**BRIEF**
Only those lines running from the start of the listing below through the line that holds "blue-grey crumpled cloth." are to be written out, exactly and in full.

**RECORDS**
------------

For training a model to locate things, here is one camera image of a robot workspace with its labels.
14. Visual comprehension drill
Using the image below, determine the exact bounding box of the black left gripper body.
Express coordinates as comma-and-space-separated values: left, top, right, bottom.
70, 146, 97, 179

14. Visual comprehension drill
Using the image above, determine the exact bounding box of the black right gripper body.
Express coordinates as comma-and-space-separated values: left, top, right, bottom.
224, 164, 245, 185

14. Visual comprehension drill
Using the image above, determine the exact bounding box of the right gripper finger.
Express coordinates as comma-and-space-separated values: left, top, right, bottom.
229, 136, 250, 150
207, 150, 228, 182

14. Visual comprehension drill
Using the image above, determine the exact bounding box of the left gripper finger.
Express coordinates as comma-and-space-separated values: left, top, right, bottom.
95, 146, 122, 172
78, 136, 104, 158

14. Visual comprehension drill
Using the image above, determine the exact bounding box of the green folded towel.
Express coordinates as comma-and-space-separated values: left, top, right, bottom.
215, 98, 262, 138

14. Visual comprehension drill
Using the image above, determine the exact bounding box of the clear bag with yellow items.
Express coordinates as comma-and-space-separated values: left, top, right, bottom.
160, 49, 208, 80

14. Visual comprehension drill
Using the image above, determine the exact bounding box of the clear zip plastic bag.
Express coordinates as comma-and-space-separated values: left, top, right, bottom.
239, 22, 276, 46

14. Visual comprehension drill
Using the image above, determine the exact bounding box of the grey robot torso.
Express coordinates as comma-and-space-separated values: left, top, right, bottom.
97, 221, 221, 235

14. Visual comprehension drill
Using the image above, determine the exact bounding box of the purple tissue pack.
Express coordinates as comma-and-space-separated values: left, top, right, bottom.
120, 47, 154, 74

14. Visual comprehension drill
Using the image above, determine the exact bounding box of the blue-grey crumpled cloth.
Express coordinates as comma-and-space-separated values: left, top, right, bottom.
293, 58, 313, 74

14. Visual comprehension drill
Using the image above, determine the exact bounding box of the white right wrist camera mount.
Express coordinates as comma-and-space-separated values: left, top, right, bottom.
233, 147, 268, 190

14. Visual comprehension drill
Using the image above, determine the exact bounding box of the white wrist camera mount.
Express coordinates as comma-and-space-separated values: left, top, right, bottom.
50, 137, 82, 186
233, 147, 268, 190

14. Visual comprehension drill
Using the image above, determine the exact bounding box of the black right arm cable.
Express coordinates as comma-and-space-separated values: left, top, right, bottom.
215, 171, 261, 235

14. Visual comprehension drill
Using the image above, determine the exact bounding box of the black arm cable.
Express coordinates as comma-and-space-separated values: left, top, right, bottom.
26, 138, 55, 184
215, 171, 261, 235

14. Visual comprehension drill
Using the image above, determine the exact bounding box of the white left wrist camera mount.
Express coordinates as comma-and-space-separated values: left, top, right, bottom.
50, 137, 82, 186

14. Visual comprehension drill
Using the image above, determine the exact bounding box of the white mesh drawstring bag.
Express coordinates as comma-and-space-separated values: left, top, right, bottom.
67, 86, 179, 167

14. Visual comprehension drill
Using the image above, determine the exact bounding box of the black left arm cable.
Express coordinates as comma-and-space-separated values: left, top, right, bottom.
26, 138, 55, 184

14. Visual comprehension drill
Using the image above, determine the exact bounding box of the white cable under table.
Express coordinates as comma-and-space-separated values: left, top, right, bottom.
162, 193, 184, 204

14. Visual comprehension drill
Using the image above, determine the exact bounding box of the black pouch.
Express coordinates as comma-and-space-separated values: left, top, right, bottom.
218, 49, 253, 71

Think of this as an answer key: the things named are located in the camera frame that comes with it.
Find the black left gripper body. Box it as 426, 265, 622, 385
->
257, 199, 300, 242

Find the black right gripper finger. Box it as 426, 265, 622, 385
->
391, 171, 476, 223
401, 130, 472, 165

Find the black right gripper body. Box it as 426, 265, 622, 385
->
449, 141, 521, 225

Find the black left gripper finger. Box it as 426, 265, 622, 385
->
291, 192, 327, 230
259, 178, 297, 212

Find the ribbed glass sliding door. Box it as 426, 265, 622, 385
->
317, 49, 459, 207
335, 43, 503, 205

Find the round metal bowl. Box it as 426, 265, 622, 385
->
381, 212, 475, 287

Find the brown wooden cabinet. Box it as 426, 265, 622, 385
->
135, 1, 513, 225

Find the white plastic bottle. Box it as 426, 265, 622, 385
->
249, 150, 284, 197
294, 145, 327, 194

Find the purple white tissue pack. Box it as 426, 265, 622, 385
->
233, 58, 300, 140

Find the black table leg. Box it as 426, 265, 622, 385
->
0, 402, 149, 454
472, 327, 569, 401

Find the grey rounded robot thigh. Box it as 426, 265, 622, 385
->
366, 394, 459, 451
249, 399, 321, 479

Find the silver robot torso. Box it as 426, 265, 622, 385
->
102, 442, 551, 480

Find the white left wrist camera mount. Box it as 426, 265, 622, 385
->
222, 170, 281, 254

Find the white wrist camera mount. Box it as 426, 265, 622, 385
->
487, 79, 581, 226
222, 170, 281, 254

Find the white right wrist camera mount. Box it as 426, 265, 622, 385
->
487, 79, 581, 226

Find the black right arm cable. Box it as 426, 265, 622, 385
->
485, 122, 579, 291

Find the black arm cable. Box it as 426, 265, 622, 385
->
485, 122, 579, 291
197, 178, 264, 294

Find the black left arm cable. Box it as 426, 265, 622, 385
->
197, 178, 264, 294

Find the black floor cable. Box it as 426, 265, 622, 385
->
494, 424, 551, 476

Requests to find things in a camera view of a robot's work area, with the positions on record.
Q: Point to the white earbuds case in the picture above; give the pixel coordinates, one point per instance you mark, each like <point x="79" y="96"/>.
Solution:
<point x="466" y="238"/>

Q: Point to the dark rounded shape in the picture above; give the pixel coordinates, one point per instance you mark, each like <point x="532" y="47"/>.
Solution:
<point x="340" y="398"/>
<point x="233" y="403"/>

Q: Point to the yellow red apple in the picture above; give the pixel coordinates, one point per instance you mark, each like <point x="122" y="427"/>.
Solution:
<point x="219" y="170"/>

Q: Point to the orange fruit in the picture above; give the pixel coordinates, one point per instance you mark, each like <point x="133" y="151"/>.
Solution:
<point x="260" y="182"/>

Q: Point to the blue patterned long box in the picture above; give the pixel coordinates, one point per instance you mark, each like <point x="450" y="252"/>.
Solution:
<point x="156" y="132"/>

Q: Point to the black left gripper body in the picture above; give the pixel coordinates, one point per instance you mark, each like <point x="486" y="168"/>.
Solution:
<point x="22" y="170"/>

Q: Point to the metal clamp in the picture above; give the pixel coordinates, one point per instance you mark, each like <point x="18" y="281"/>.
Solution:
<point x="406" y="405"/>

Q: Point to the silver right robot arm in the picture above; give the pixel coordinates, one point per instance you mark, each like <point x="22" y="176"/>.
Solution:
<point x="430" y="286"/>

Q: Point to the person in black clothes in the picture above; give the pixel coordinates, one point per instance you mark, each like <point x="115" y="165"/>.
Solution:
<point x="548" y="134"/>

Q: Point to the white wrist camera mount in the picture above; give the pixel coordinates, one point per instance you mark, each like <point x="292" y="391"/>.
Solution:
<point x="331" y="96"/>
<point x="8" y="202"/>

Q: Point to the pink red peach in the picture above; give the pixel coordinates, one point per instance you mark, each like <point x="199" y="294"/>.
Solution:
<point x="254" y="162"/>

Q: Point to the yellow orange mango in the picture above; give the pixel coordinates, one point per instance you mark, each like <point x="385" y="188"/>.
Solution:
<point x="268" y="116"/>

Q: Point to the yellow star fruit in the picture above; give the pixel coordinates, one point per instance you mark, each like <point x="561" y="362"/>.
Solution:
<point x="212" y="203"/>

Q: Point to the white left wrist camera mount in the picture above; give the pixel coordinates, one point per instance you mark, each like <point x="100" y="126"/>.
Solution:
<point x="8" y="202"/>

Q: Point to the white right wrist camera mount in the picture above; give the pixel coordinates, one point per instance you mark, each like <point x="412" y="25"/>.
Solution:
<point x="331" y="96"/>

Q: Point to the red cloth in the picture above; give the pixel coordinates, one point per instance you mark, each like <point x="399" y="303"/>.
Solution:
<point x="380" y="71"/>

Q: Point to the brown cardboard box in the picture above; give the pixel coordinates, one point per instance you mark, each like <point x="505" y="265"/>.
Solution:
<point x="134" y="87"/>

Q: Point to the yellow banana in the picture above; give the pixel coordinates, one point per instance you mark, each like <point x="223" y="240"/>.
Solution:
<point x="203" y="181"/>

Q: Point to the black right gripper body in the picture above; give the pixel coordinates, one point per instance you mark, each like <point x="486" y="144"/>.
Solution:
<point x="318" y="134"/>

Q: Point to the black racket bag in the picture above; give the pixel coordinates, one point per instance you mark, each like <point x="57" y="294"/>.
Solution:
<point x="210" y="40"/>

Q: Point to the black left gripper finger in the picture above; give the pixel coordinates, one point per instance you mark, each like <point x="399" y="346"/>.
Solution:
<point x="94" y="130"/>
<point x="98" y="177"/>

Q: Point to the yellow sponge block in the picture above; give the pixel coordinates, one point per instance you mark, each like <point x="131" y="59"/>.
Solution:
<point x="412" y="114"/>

------------

**SOLUTION TO THIS EXERCISE**
For training a model to locate things, here is one camera image of a robot workspace with its labels.
14. Visual comprehension drill
Using the image below, determine the exact bounding box of the black left gripper body.
Express coordinates as comma-and-space-separated values: left, top, right, bottom.
70, 146, 97, 179

14. Visual comprehension drill
Using the image above, determine the exact bounding box of the black right gripper body.
Express coordinates as comma-and-space-separated values: left, top, right, bottom.
224, 164, 245, 185

14. Visual comprehension drill
Using the image above, determine the exact bounding box of the right gripper finger.
Express coordinates as comma-and-space-separated values: left, top, right, bottom.
229, 136, 250, 150
207, 150, 228, 182

14. Visual comprehension drill
Using the image above, determine the exact bounding box of the left gripper finger.
Express coordinates as comma-and-space-separated values: left, top, right, bottom.
95, 146, 122, 172
78, 136, 104, 158

14. Visual comprehension drill
Using the image above, determine the exact bounding box of the green folded towel.
Express coordinates as comma-and-space-separated values: left, top, right, bottom.
215, 98, 262, 138

14. Visual comprehension drill
Using the image above, determine the exact bounding box of the clear bag with yellow items.
Express coordinates as comma-and-space-separated values: left, top, right, bottom.
160, 49, 208, 80

14. Visual comprehension drill
Using the image above, determine the exact bounding box of the clear zip plastic bag.
Express coordinates as comma-and-space-separated values: left, top, right, bottom.
239, 22, 276, 46

14. Visual comprehension drill
Using the image above, determine the exact bounding box of the grey robot torso.
Express coordinates as comma-and-space-separated values: left, top, right, bottom.
97, 221, 221, 235

14. Visual comprehension drill
Using the image above, determine the exact bounding box of the purple tissue pack.
Express coordinates as comma-and-space-separated values: left, top, right, bottom.
120, 47, 154, 74

14. Visual comprehension drill
Using the image above, determine the exact bounding box of the blue-grey crumpled cloth.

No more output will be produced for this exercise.